10 trucos contra el insominio en el embarazo

Tus hábitos de sueño cambian

El embarazo cambia inevitablemente tus ritmos de sueño. Entender el porqué te ayudará a sobrellevarlo y, por supuesto, a descansar mejor.

 
embarazada en cama
 

Las alteraciones del sueño por trimestres

* Primer trismestre: ¡Me duermo por las esquinas! Pese a haber descansado tus 8 horas, el sueño te persigue durante todo el día. Incluso si aún no sabes que estás embarazada, podría ser una de las primeras señales. Y es que el primer trimestre del embarazo se caracteriza por una gran somnolencia provocada por la acción de la progesterona, más elevada en el cuerpo de la mujer en esta parte inicial del embarazo y que da lugar a un estado de mayor relajación.

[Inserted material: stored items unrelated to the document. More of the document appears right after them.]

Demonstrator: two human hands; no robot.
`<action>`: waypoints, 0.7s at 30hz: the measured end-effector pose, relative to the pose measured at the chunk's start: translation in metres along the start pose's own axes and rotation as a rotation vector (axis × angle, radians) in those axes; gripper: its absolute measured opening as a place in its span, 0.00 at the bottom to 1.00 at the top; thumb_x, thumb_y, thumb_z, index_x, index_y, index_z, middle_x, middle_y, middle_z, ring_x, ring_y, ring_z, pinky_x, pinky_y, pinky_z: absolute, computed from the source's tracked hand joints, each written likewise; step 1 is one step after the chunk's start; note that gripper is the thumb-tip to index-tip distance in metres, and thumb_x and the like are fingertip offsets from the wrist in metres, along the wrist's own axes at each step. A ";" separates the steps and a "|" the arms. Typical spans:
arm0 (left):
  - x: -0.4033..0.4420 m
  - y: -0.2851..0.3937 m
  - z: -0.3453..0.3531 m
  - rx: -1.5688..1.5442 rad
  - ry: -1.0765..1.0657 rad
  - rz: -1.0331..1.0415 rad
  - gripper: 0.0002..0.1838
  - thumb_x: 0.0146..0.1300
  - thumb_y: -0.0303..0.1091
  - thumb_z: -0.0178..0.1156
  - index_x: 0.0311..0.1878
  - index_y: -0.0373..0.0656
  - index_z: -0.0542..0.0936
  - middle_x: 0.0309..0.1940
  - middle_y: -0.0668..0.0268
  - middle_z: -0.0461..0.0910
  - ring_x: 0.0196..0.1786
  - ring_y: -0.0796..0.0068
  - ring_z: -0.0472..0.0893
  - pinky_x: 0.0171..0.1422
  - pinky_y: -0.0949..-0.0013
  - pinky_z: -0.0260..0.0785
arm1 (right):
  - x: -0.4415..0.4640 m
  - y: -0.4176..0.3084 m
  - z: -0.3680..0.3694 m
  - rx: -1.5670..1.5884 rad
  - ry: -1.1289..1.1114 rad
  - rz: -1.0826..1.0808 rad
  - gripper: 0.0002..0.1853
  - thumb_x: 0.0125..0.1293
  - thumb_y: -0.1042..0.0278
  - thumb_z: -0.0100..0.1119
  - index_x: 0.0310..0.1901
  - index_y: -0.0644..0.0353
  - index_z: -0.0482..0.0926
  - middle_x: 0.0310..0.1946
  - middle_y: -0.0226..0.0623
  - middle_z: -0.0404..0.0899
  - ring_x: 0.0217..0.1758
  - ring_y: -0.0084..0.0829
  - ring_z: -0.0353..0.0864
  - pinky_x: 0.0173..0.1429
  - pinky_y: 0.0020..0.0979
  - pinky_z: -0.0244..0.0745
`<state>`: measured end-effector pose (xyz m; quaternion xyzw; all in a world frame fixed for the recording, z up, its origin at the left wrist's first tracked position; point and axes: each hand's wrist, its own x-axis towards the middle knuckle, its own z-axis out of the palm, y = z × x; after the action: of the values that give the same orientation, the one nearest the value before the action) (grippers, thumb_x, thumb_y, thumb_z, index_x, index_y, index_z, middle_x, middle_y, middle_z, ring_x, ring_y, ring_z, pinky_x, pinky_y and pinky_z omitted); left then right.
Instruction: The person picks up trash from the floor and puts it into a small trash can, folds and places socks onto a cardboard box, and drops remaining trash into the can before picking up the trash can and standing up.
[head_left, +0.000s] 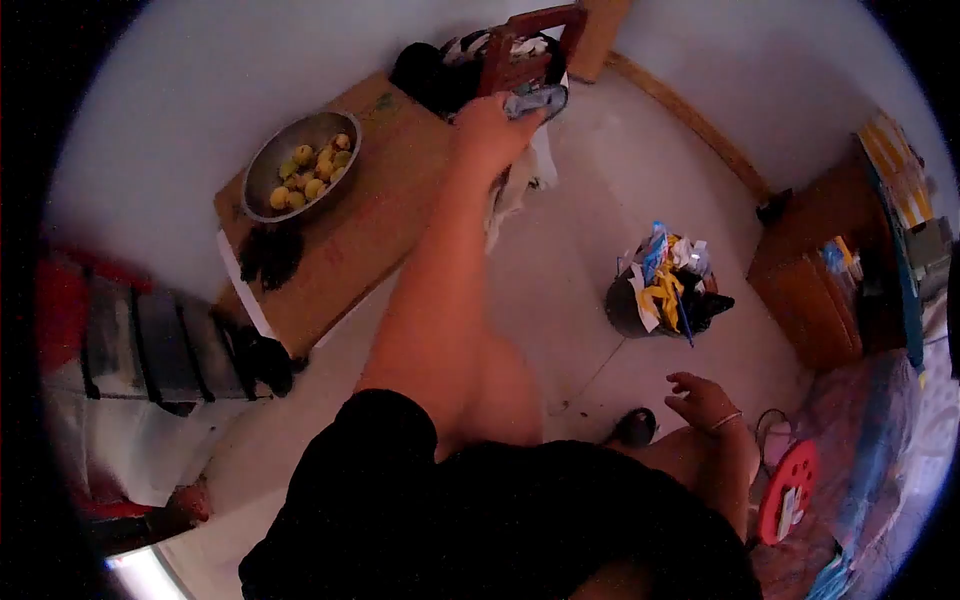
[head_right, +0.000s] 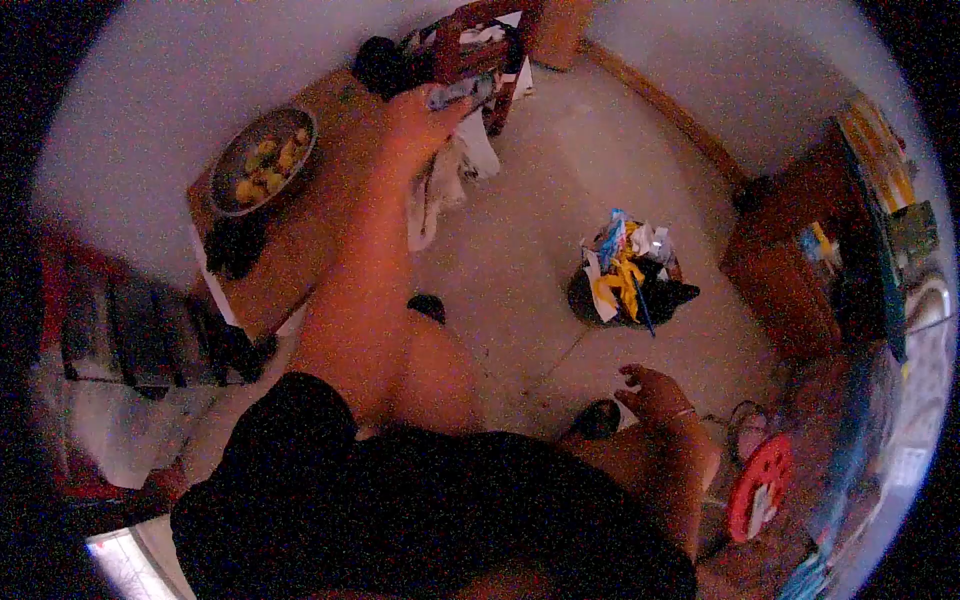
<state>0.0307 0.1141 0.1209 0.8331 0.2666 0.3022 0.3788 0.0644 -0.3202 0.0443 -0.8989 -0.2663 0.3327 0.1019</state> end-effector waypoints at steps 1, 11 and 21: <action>0.006 -0.001 -0.001 0.053 0.012 0.002 0.27 0.50 0.53 0.61 0.46 0.40 0.78 0.36 0.50 0.80 0.42 0.53 0.79 0.47 0.61 0.69 | 0.003 -0.003 0.003 -0.066 0.010 -0.006 0.23 0.56 0.62 0.60 0.54 0.56 0.72 0.45 0.43 0.78 0.44 0.39 0.79 0.51 0.35 0.74; 0.043 -0.054 -0.028 -0.192 0.579 0.089 0.25 0.54 0.48 0.61 0.50 0.39 0.75 0.35 0.53 0.81 0.39 0.50 0.79 0.45 0.60 0.70 | 0.021 -0.005 0.014 -0.058 -0.066 0.066 0.24 0.55 0.62 0.61 0.54 0.54 0.71 0.46 0.43 0.78 0.45 0.41 0.79 0.51 0.36 0.73; -0.008 -0.266 -0.028 0.592 0.217 0.174 0.19 0.49 0.32 0.58 0.48 0.44 0.77 0.45 0.52 0.76 0.49 0.51 0.74 0.54 0.58 0.66 | 0.046 -0.006 0.022 -0.075 -0.134 -0.022 0.24 0.55 0.60 0.59 0.55 0.54 0.72 0.46 0.42 0.77 0.48 0.41 0.77 0.54 0.36 0.71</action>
<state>-0.0523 0.2741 -0.0776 0.8897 0.3094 0.3299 0.0621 0.0768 -0.2897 0.0043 -0.8748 -0.2945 0.3809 0.0537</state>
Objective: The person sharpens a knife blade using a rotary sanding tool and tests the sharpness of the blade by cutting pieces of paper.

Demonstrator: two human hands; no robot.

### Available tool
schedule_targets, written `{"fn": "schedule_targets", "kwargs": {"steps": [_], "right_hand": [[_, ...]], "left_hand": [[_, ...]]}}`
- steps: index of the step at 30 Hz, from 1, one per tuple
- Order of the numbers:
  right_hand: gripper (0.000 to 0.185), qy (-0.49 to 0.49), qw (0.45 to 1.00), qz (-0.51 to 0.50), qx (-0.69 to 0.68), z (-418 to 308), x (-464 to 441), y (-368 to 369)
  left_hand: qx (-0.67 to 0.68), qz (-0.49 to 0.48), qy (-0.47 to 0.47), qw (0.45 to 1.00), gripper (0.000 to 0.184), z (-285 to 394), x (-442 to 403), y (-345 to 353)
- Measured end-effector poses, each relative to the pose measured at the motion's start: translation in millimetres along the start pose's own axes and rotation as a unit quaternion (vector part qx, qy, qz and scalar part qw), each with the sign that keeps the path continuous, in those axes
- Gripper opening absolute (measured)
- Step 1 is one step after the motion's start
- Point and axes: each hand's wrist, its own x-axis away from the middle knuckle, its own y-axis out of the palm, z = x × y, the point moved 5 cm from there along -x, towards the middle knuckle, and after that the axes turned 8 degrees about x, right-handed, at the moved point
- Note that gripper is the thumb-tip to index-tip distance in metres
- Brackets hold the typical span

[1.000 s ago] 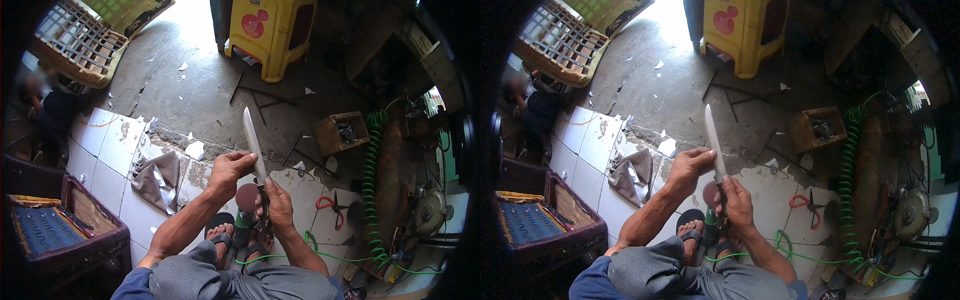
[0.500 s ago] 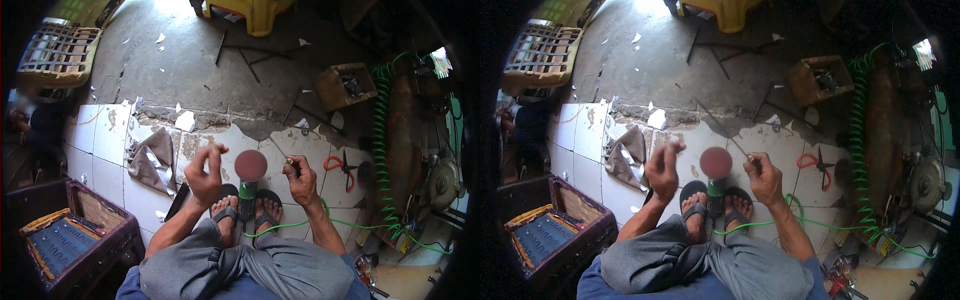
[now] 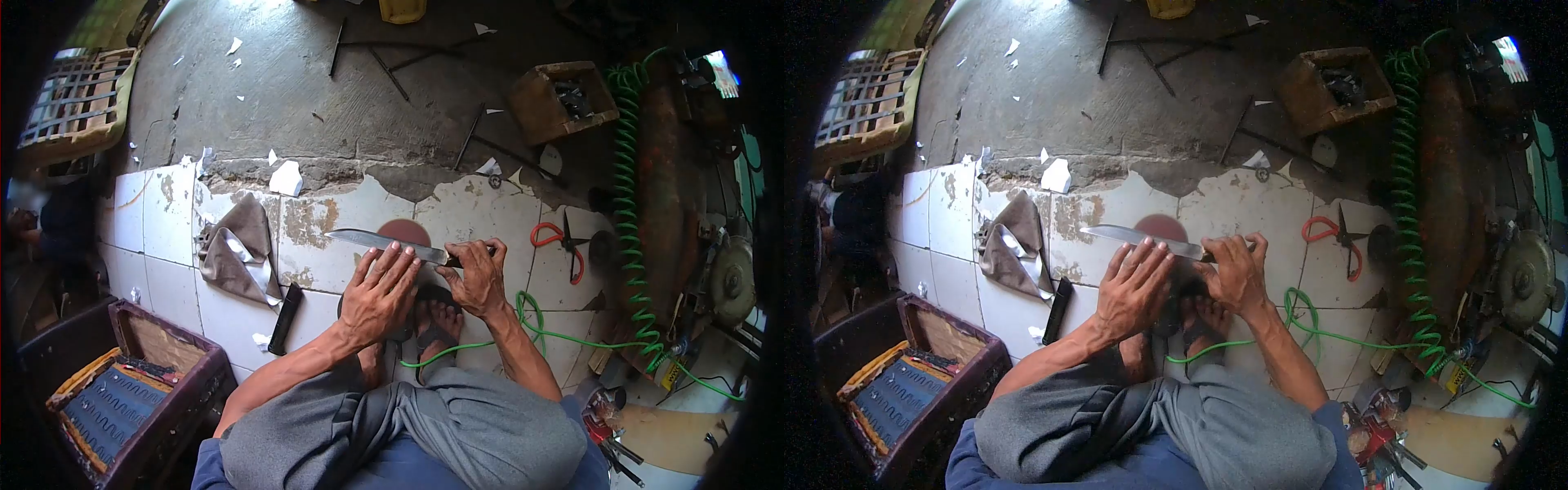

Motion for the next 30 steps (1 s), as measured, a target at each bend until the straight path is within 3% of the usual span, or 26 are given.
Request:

Solución: ríndete al sueño, es decir, duerme todo lo que te pida el cuerpo. Te vendrá bien un descanso extra para cargar pilas y así afrontar mejor el esfuerzo que la vida que llevas dentro te está preparando para dentro de unos meses. Además, como la naturaleza es sabia, este estado de mayor somnolencia tiene también su repercusión en tu bienestar psicológico. En esta primera etapa de la gestación, la futura madre tiene cierta necesidad de “desconectar” de su entorno, de aislarse un poco de los demás y de las tensiones de su alrededor. De esta manera, podrás centrarte más en tu vida interior y preparar tu espacio mental para acoger al hijo que estás gestando.

* Final del segundo trimestre: otra vez despierta. Pasada esta primera “luna de miel” con el sueño, los despertares al final del segundo trimestre y durante el tercero, es posible que te arruinen alguna que otra noche. Por un lado, el volumen de la tripa te impide encontrar una postura cómoda y, solo darte la vuelta en la cama, te supone un gran esfuerzo. Por otro, tu bebé parece aprovechar los momentos en los que tú quieres dormir para ponerse a “saltar”, aunque lo que realmente ocurre es que, durante el descanso, notas más sus patas y sus movimientos que cuando estás distraída o en activo.

Pero quizás, lo que más te interrumpe el descanso son las continuas visitas al baño, algo que también te puede ocurrir al principio de la gestación. En este primer periodo, la nicturnia o la micción frecuente durante la noche se debe a la acción de la progesterona y de los estrógenos que provocan que las paredes vesicales están más turgentes, al mismo tiempo que el útero empieza a crecer de tamaño y presiona la vejiga.

* Tercer trimestre: me preocupo. En el último tramo de la gestación, tu bebé ha crecido tanto que el útero invade y arrincona otros órganos como, por supuesto, la vejiga, que cada vez puede almacenar menos cantidad de líquido.

La inminencia del alumbramiento también es fuente de angustia para las futuras madres. Aparte del típico miedo al parto, las mamás se desvelan pensando en cómo va a ser su bebé, preguntándose si serán buenas madres, si sabrán cuidarle bien… Pensamientos que se hacen más presentes con las primeras contracciones nocturnas.